Genetic, Neurophysiological and Psychological Predictive Factors of Chronic Neuropathic Pain After Surgery for Breast Cancer
Overview
- Phase
- Not Applicable
- Intervention
- Not specified
- Conditions
- Breast Cancer
- Sponsor
- Hopital Foch
- Locations
- 2
- Primary Endpoint
- Correlation coefficient between patients profile and type of pain
- Status
- Withdrawn
- Last Updated
- 8 years ago
Overview
Brief Summary
The aim of the study is to establish the genetic, neurophysiological and psychological phenotype of the patients presenting a persistent neuropathic pain after surgery of the breast cancer, by comparing the neuropathic painful patients with the not painful and with the not neuropathic painful . This will be realized on a transverse cohort ("Seintinelle"cohort) and confirmed on a forward-looking longitudinal cohort.
Investigators
Eligibility Criteria
Inclusion Criteria
- •Women over 18 years
- •Having given a written consent form
- •Affiliated to the social security scheme
- •French language (read, written and spoken)
- •Accepting the principle of the study and able to respect the conditions of the study.
Exclusion Criteria
- •Other cancer or AIDS in evolution
- •Bilateral Mastectomy
- •Presence of chronic pain before the intervention for breast cancer,
- •occupational accident, dispute or search for compensation
- •Previous surgery on the same territory
- •Peripheral neurological pathology or central (brain damage, multiple sclerosis) susceptible to interfere with the evaluation of the post-operative pain
- •Heavy psychiatric histories: psychosis, severe depression having motivated a hospitalization, a suicide attempt
- •Current major depressive episode at the time of the evaluation (cf. criterion diagnosis of the Diagnostic and Statistical Manual of Mental Disorders (DSM-5))

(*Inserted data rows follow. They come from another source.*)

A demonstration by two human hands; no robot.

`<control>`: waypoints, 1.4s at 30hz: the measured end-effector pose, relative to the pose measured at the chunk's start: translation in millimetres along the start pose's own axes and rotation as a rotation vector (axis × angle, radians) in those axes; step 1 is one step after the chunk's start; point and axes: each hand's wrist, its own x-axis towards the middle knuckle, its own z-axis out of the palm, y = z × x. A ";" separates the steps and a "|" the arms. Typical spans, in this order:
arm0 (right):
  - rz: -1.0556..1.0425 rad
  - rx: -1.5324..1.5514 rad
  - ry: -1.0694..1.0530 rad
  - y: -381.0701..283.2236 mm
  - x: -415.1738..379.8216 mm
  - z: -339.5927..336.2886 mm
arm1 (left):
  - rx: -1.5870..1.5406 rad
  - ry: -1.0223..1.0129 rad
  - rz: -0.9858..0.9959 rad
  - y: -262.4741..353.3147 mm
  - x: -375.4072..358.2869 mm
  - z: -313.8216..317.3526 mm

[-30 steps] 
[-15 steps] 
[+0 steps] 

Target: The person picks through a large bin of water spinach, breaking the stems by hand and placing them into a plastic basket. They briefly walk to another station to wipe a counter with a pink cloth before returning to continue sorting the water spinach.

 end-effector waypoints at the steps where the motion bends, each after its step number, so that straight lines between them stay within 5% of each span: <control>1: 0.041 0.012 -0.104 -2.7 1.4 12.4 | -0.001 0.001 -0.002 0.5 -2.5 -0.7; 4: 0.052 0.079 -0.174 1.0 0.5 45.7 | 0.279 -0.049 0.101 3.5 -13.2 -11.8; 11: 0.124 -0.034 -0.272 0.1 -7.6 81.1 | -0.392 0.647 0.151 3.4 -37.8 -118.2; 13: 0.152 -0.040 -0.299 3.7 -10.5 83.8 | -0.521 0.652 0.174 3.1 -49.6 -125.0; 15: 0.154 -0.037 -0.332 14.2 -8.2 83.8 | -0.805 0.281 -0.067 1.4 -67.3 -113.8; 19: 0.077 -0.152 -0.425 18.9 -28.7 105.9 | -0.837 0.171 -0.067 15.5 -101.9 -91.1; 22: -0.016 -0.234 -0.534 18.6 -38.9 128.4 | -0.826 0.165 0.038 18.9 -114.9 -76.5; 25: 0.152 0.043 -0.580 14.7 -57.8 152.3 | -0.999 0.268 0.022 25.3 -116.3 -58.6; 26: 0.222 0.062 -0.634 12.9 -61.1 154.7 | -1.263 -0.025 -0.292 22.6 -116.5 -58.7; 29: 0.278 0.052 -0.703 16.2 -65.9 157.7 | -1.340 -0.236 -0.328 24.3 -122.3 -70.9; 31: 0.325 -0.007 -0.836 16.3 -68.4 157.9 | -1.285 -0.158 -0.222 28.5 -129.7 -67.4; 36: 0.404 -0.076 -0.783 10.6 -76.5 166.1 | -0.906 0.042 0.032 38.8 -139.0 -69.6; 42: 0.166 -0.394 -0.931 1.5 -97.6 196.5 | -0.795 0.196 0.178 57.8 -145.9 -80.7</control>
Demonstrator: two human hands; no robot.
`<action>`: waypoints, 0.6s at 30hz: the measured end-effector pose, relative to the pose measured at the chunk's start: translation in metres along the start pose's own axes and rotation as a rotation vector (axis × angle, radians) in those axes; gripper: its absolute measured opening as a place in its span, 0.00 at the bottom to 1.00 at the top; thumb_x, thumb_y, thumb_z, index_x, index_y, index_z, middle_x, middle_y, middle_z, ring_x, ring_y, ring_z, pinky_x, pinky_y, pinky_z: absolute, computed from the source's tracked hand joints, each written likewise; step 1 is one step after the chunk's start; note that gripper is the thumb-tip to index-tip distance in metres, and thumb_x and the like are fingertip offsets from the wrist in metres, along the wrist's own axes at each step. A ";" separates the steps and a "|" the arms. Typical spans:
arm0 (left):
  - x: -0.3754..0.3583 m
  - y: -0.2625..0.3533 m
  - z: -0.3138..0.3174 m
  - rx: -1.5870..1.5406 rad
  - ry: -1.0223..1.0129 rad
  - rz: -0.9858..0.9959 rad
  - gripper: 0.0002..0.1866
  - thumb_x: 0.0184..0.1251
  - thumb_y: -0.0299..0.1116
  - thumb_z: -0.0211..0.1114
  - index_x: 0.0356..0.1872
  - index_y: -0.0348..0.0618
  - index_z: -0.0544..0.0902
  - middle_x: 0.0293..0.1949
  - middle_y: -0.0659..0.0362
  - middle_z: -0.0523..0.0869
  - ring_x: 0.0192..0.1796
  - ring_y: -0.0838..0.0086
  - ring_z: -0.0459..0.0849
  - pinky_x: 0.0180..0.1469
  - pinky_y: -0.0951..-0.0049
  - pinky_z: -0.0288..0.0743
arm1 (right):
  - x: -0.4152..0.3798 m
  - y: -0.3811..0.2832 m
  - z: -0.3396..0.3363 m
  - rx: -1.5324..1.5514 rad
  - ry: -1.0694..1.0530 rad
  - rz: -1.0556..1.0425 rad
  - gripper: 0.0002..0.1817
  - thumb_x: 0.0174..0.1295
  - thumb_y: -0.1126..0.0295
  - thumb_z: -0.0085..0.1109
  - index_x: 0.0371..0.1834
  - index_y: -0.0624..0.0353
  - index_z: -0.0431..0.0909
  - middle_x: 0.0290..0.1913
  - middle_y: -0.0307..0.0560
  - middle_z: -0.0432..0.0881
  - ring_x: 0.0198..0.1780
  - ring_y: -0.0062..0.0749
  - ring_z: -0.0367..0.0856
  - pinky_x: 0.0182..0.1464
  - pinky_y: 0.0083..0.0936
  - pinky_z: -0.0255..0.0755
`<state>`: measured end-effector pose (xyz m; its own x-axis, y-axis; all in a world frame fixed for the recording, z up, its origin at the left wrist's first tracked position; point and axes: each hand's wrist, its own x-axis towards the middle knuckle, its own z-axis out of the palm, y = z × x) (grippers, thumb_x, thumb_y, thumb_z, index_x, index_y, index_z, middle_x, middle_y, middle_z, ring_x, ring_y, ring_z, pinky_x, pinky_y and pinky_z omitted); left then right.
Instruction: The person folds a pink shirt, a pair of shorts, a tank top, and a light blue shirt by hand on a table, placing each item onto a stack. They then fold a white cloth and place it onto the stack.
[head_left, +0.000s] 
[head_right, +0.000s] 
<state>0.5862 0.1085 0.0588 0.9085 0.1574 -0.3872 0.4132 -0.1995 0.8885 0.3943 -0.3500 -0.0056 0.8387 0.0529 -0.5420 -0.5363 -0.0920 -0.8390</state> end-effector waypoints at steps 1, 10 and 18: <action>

- •Abuse of drug or psychoactive substance (cf. definition of the DSM-5) during the last six months; cognitive disorders (MMSE 24/30) or psychological incompatible with the respect and/or the understanding of the protocol
- •Patients participating in another protocol of biomedical research.
Outcomes
Primary Outcomes
Correlation coefficient between patients profile and type of pain
Time Frame: 13 months max
The genetic profile will be determined from a biological sample of blood taken at the willing patients. This analysis will include: an analysis of candidate genes, an analysis piece-genomics genome-wide association (GWAS) and newer techniques of sequencing of whole exome sequencing allowing to study variants with low and high impact. The psychological profile will be determined by tests estimating the affect, the suffering, the capacities of management of the pain, the emotional regulation and the neuropsychological tests . The neurophysiological profile will be determined by an evaluation quantified by the sensibility, the tests of painful conditioning stimulation, and the analysis of the excitability of nerve fibers.